▶ Assigned task: Recreate the entire listing that appears below, exactly.

Start of Block

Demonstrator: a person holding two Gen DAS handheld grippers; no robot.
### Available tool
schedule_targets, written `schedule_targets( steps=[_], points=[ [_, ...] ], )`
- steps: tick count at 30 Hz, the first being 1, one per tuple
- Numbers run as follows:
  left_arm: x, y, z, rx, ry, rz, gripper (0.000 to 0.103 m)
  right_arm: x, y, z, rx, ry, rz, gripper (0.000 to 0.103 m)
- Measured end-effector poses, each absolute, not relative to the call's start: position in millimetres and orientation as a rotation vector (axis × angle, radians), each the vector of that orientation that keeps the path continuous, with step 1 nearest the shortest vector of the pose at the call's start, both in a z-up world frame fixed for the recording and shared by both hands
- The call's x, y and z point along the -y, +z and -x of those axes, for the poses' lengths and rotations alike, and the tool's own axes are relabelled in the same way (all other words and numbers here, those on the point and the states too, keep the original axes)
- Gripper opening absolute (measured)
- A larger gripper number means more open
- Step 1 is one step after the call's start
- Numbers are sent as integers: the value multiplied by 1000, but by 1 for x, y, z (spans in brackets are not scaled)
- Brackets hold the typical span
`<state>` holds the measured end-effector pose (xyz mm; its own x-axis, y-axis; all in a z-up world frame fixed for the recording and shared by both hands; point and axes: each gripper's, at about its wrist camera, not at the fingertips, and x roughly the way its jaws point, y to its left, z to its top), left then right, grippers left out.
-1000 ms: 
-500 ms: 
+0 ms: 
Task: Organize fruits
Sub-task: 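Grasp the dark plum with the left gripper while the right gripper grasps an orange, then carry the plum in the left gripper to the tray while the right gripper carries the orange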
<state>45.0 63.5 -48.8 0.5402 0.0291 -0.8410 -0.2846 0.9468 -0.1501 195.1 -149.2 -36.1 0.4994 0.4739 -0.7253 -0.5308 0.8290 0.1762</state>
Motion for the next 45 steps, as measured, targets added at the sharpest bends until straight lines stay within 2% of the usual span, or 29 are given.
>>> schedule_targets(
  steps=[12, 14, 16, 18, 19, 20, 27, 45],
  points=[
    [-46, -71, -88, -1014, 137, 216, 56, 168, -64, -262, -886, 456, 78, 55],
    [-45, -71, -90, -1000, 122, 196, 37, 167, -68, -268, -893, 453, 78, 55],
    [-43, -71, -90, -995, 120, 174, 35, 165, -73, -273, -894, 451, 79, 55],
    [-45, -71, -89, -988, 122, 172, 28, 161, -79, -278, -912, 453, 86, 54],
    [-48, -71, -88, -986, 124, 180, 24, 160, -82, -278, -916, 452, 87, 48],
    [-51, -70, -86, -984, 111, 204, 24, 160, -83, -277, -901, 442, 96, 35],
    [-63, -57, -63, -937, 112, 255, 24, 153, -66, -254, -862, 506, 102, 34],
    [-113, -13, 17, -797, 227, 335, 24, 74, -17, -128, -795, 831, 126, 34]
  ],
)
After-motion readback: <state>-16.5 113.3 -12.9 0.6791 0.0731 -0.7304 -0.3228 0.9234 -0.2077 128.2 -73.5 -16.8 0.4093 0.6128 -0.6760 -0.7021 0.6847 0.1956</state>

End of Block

▶ Answer box:
Demonstrator: a person holding two Gen DAS handheld grippers; no robot.
### Available tool
schedule_targets, written `schedule_targets( steps=[_], points=[ [_, ...] ], )`
- steps: tick count at 30 Hz, the first being 1, one per tuple
- Numbers run as follows:
  left_arm: x, y, z, rx, ry, rz, gripper (0.000 to 0.103 m)
  right_arm: x, y, z, rx, ry, rz, gripper (0.000 to 0.103 m)
- Measured end-effector poses, each absolute, not relative to the call's start: position in millimetres and orientation as a rotation vector (axis × angle, radians), each the vector of that orientation that keeps the path continuous, with step 1 nearest the shortest vector of the pose at the call's start, both in a z-up world frame fixed for the recording and shared by both hands
- The call's x, y and z point along the -y, +z and -x of those axes, for the poses' lengths and rotations alike, and the tool's own axes are relabelled in the same way (all other words and numbers here, those on the point and the states too, keep the original axes)
- Gripper opening absolute (measured)
- A larger gripper number means more open
- Step 1 is one step after the call's start
- Numbers are sent as integers: the value multiplied by 1000, but by 1 for x, y, z (spans in brackets are not scaled)
- Brackets hold the typical span
`<state>` holds the measured end-effector pose (xyz mm; its own x-axis, y-axis; all in a z-up world frame fixed for the recording and shared by both hands; point and axes: each gripper's, at about its wrist camera, not at the fingertips, and x roughly the way its jaws point, y to its left, z to its top), left then right, grippers left out.
-1000 ms: 
-500 ms: 
+0 ms: 
Task: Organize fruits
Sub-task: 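Grasp the dark plum with the left gripper while the right gripper grasps an orange, then carry the plum in the left gripper to the tray while the right gripper carries the orange
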<state>45.0 63.5 -48.8 0.5402 0.0291 -0.8410 -0.2846 0.9468 -0.1501 195.1 -149.2 -36.1 0.4994 0.4739 -0.7253 -0.5308 0.8290 0.1762</state>
Motion for the next 45 steps, as measured, targets added at the sharpest bends until straight lines stay within 2% of the usual span, or 29 are given.
>>> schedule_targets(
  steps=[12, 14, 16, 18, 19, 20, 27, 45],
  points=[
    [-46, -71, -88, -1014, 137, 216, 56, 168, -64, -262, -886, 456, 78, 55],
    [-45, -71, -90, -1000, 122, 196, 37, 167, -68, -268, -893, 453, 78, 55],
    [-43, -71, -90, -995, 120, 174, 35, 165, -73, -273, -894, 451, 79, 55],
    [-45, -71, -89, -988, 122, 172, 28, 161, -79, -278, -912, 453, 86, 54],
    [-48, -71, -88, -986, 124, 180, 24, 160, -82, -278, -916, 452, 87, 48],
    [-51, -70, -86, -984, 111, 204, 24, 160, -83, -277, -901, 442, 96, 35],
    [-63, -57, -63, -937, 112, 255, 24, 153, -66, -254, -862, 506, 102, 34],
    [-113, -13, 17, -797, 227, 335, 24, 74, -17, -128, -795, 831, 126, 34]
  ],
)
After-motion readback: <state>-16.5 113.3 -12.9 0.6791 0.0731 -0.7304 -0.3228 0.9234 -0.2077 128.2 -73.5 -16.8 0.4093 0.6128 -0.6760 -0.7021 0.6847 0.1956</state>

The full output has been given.